By the way, the word authority (derived from the Latin word auctoritas) did not exist in English until William the Conquerer landed in 1066. - Oh, there might have been a few monks, here and there, in the then realm of Harold, monks who claimed to have a certain auctoritas but everythimg they knew was old, boring, tedius and generally wrong ; fortunately, they mainly spoke latin which meant that nobody understood what they were talking about anyway.

Curious country, the inhabitants of this England. Except for a brief period, they have accepted to be ruled by direct descendants of the above mentioned William the Conquerer (well almost), even by a king which they fetched in Germany because he was the closest relative of their previous monarch, all the way down to the current queen. - But what can be said of rulers whose family values are based on Henry the VIII's except that the current queen (they have no such stupid rules as "la loi salique") seems to have guessed that her son was a moron and that she might as well hang in there until a less idotic grandson came along.

I, for one, will accept with a little less discussions the sayings and quotes of my elders, particularly those who have spent their lifes studying something and have proposed a few explanations, but I will not accept the usual ramblings of so-called authorities on any subject.

Particularly from men wearing robes and preaching from a pulprit, quoting passages from a 2,000 years old book.

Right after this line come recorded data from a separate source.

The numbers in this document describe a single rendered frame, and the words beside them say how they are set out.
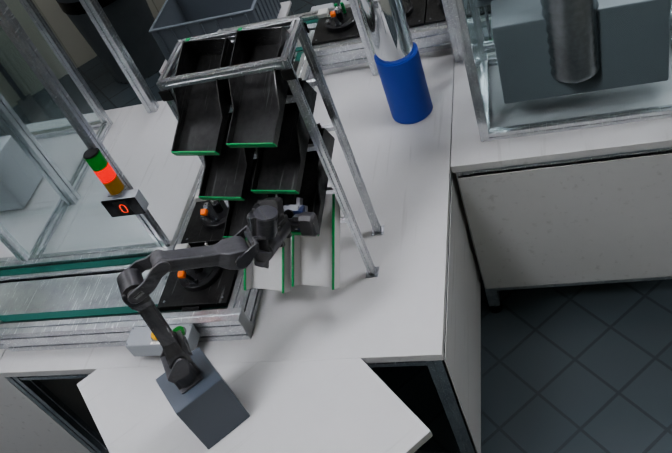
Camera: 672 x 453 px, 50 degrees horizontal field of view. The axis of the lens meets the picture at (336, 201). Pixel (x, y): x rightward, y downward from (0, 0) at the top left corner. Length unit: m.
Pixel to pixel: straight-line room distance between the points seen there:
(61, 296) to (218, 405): 0.89
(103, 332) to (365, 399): 0.88
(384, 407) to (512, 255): 1.05
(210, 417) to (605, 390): 1.51
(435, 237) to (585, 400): 0.95
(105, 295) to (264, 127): 1.03
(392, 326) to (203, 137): 0.75
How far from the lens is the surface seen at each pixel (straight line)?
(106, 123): 3.40
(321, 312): 2.16
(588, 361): 2.93
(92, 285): 2.59
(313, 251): 2.04
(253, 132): 1.73
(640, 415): 2.82
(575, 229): 2.69
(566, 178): 2.50
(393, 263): 2.20
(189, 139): 1.81
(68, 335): 2.47
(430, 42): 2.97
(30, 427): 3.07
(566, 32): 2.24
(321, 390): 2.01
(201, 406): 1.93
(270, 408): 2.04
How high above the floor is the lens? 2.50
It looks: 42 degrees down
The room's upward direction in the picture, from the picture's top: 23 degrees counter-clockwise
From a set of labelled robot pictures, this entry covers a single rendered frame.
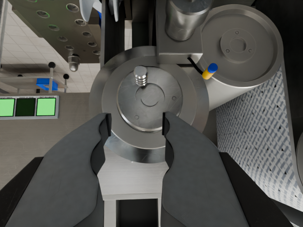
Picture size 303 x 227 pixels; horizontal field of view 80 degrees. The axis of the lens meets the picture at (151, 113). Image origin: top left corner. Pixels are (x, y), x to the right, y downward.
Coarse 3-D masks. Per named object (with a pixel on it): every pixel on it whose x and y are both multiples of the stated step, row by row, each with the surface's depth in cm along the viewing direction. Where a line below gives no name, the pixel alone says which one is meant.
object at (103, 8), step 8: (104, 0) 25; (104, 8) 25; (104, 16) 25; (112, 16) 31; (104, 24) 25; (112, 24) 31; (120, 24) 42; (104, 32) 25; (112, 32) 31; (120, 32) 41; (104, 40) 24; (112, 40) 31; (120, 40) 41; (104, 48) 24; (112, 48) 30; (120, 48) 41; (104, 56) 24; (112, 56) 30; (104, 64) 24
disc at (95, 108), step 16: (144, 48) 23; (112, 64) 23; (192, 64) 23; (96, 80) 22; (192, 80) 23; (96, 96) 22; (208, 96) 23; (96, 112) 22; (208, 112) 22; (112, 144) 21; (128, 144) 21; (144, 160) 21; (160, 160) 21
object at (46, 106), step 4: (40, 100) 54; (44, 100) 54; (48, 100) 54; (52, 100) 55; (40, 104) 54; (44, 104) 54; (48, 104) 54; (52, 104) 54; (40, 108) 54; (44, 108) 54; (48, 108) 54; (52, 108) 54; (40, 112) 54; (44, 112) 54; (48, 112) 54; (52, 112) 54
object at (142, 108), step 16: (128, 80) 21; (160, 80) 21; (176, 80) 21; (128, 96) 20; (144, 96) 20; (160, 96) 21; (176, 96) 20; (128, 112) 20; (144, 112) 20; (160, 112) 20; (176, 112) 20; (144, 128) 20; (160, 128) 20
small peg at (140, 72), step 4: (136, 68) 18; (140, 68) 18; (144, 68) 18; (136, 72) 18; (140, 72) 18; (144, 72) 18; (136, 76) 18; (140, 76) 18; (144, 76) 18; (136, 80) 19; (140, 80) 19; (144, 80) 19; (140, 84) 20; (144, 84) 20

This is a trait of my character, inherited from my father, and which I share with Simon. Simon who recently sent me the following message :

Cher Copernique,

Dans son dictionnaire, Littré, donne une trentaine d'exemples où le mot "autorité" fut utilisé par divers auteurs. En voici quelques uns à commencer par Bossuet :

"Quelque chose de plus violent se remuait dans le fond des coeurs ; c'était un dégoût secret de tout ce qui a de l'autorité."
Bossuet Voir note à la fin

Quelle plus grande autorité que celle de l'Église catholique, qui réunit en elle-même toute l'autorité des siècles passés et les anciennes traditions du genre humain jusqu'à la première origine ?

Bossuet 6e avert. 104

L'autorité ecclésiastique ayant chez elle de trop débiles fondements, elle [la réforme] a senti qu'elle ne pouvait se fixer que par l'autorité des princes ; en sorte que la religion, comme un ouvrage purement humain, n'ait plus de force que par eux, et qu'à dire vrai elle ne soit plus qu'une politique.

Bossuet Marsigli

Il faut se soumettre à l'autorité de l'Église, parce qu'elle ne peut jamais se tromper ; mais il ne faut pas se soumettre aveuglément à l'autorité des hommes, parce qu'ils peuvent toujours se tromper.

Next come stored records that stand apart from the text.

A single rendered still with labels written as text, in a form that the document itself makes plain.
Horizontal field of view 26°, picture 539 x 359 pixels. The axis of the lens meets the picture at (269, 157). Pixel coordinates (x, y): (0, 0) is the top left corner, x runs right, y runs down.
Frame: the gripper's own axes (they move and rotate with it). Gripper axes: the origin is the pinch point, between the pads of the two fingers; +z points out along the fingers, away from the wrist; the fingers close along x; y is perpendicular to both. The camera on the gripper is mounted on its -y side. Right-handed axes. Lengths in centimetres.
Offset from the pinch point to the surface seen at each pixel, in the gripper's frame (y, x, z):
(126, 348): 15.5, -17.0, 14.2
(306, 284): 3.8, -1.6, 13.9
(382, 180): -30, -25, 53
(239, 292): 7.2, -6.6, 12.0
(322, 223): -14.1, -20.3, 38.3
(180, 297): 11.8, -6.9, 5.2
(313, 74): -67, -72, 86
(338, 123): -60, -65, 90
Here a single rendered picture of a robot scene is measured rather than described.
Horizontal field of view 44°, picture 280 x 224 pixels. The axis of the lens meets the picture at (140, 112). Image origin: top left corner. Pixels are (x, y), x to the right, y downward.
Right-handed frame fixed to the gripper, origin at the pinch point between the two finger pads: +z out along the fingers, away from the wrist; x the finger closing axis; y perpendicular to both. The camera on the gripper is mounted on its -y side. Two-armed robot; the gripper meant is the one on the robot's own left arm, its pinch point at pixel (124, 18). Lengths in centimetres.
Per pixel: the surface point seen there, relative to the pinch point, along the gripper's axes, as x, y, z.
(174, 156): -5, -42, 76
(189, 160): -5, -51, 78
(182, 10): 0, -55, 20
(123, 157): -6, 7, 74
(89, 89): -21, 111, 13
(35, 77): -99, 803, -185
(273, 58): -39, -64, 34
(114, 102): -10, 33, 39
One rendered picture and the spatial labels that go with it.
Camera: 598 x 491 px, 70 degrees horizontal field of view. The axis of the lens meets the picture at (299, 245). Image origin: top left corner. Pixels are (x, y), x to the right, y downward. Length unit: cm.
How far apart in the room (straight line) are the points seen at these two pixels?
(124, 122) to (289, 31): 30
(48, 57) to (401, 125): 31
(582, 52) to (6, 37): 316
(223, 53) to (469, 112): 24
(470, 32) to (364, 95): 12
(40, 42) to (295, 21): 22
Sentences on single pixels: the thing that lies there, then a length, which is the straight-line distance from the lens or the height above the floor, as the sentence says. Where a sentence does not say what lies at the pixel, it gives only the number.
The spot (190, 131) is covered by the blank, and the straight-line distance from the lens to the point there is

Malebranche Rech. vér. IV, 3

Nous faire plaindre l'aveuglement de ceux qui apportent la seule autorité pour preuve dans les matières physiques au lieu du raisonnement et des expériences, et nous donner de l'horreur pour la malice des autres, qui emploient le raisonnement seul dans la théologie, au lieu de l'autorité de l'Écriture et des Pères.

Pascal Fragm. d'un traité de vide.
     
Et pour ne pas être injuste :    
     

Oui, mais l'autorité du péripatétique...

Racine Les plaideurs
     

J'ai retrouvé dans mes notes une citation qu'on attribue souvent à Adolphe Thiers, mais qui ne serait vraisemblablement pas de lui quoiqu'il ne l'aurait pas niée, lui qui s'est mis à dos, avec son authorité : les bonapartistes pour son opposition à l'Empire, les monarchistes pour la fondation de la République,
et les «
républicains avancés» pour l'écrasement de la Commune. Un vrai de vrai, quoi.

"L'authorité est la force qui obtient une obéissance consentie."

Amitiés,

Simon

Note : La première citation provient des Oeuvres de Bossuet qui comprennent ses Oraisons funèbres et ses Sermons - Volume 2 (Chez Firmin Didiot Frères, Libraire [Imprimeurs de l'Institut de France], rue Jacob, Paris - 1841, page 272).

Merci Simon !

Copernique

P.-S. : And what about fried-egg sandwiches ? That's where the buck stops. - Took me thirty years to learn how make a perfect fried-egg sandwich. On that I AM an authority. - And so was a woman who lived, twenty years ago, between Metz and Nancy, when it came to those dreadfully difficult Oeufs à la neige. - And who can forget a now retired barman, who worked at the Queen E, some 15, 20 years ago and who made divine Martinis... - Come to think of it, didn't you notice lately that it's getting more and more difficult to get - and I'm not thinking in terms of "perfect" ; "correct" would be fine - sunny side up eggs anywhere. Remember years ago : you could walk into any greasy spoon restaurants, even dives, where they were magnificent...


Un tuyau...

Y'a des choses, comme ça, qu'on ne sait plus par quel bout les prendre pour les dire. Celle qui suit et qui a pour titre "Un tuyau" (1) en est une.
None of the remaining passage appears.